On the other hand, if the fluctuation region is not detected by the fluctuation region detecting device 204, the stable region detecting device 205 attempts to detect a stable region. The stable range detection device 205
If the in-process reduction speed continues within the stable range stored in the stability threshold storage device 203 for a stable period or more, the period is detected as a stable region, and the detection result is used as the stability determination device 20.
Transfer to 6.

The stability discrimination device 206 issues a start instruction to the fluctuating region in-process generation device 300 described below when the fluctuation region is detected, and starts the stabilization region in-process generation device 400 when the stable region is detected. Give instructions.

FIG. 6 is a graph of the in-process change and the in-process reduction speed obtained by differentiating the in-process change, and is a differential analysis result when a fluctuation range is detected. The dotted line in the graph of the in-process reduction speed is the stable range stored in the stability threshold storage device 203. In FIG. 6, a period from time td to time te in which the in-process reduction speed exceeds the stable range and continues for the stable period or more is the fluctuation range.

As described above, in the present embodiment, the fluctuation range and the stable region of the progress of the in-process are discriminated based on the speed of the progress of the progress of the process which is obtained by differentiating the progress of the in-process. , A fluctuation range in-process generation device 30 described below
0 or calculated by the stable area in-process generation device 400.

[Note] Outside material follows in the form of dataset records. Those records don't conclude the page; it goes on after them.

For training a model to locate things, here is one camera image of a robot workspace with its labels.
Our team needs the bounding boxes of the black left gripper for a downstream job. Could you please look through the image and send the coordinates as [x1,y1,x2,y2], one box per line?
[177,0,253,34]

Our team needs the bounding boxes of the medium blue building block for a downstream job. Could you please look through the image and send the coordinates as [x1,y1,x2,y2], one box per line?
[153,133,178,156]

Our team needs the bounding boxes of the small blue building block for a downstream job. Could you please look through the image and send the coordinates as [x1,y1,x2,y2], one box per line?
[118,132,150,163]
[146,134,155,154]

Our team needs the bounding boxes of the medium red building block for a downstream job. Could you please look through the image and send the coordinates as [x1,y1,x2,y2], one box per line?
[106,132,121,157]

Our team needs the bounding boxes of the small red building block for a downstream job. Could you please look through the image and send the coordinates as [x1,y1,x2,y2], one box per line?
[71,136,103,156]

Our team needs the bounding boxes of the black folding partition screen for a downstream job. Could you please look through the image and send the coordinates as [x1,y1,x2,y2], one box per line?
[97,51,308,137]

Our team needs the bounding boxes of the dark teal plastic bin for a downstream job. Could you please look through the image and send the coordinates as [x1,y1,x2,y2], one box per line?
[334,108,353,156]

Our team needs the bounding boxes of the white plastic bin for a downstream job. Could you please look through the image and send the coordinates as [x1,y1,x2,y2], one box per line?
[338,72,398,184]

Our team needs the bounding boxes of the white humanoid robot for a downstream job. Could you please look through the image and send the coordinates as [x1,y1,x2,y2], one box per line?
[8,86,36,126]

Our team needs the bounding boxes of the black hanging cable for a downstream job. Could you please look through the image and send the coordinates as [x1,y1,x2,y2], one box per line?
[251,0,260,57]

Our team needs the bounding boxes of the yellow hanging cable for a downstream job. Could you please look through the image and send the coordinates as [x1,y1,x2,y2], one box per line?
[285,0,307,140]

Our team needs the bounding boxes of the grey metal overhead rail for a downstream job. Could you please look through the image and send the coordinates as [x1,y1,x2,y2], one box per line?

FIG. 7 is an explanatory view of the fluctuation area in-process generation device 300, and FIG. 8 is an explanatory diagram of the in-process reduction acceleration and the in-process reduction energy required by the fluctuation area in-progress generation apparatus 300.

When the fluctuation range of the in-process change is detected, the second-order differentiating device 301 of the fluctuation range in-progress generator 300 generates the fluctuation range.
The in-process transition is second-order differentiated to obtain the in-process reduction acceleration. As shown by the dotted line in FIG. 8, the in-process reduction acceleration shows a large change in a fluctuation range in which the in-process change rapidly decreases.

Next, the variable energy generation device 302 calculates the in-process fluctuation energy by multiplying the in-process reduction acceleration by the in-process amount at each time point. The in-process variation energy corresponds to the in-process change in consideration of the in-process amount, and shows a large value when a large in-process amount rapidly changes. The calculated in-process fluctuation energy is transferred to the analysis point extraction device 303.

The analysis point extracting device 303 extracts, as analysis points, the date on which the in-process reduction energy is maximized. The analysis point is transferred to the in-process data extraction device 304, and the in-process data extraction device 304 extracts the in-process distribution of the long-term best solution at the analysis point. The analysis point is, as shown in FIG. 8, the date when the in-process reduction energy reaches a maximum, that is, the date of the time tb at which the graph of the in-process reduction energy intersects with the graph of the in-process transition.

The work-in-progress distribution extracted by the work-in-process data extracting device 304 is classified and tabulated by process by the proper work-in-progress generating device 305, and becomes a proper work-in-process for each process.
Transferred to 500. FIG. 9 shows the appropriate work in process in the fluctuation range generated by the appropriate work in progress generating device 305. The proper work-in-progress is an optimal work-in-progress amount for efficiently processing a work-in-process in each process, and by giving a work instruction to bring an actual work-in-progress to a proper work-in-progress, production efficiency can be improved.

On the other hand, when the in-process fluctuation differential analysis device 200 detects a stable region of the progress of the in-process, the stable region in-process generation device 400 is started. FIG. 10 shows a stable area in-process generation device 400.
FIG. FIG. 11 shows a stable area in-process generation device.
FIG. 4 is an explanatory diagram of analysis points obtained by 400.

The stable area average date extraction device 401 of the stable area in-process generation apparatus 400 extracts an analysis point in the stable area in response to a start command from the in-process variation differential analysis apparatus 200. That is, when the stable region is a period from time tf to time th shown in FIG. 11, an average date of the stable region, for example, an intermediate date is extracted as an analysis point. Then, the in-process data extraction device 402 extracts the in-process distribution of the long-term best solution at the analysis point from the long-term best solution simulation execution device 100.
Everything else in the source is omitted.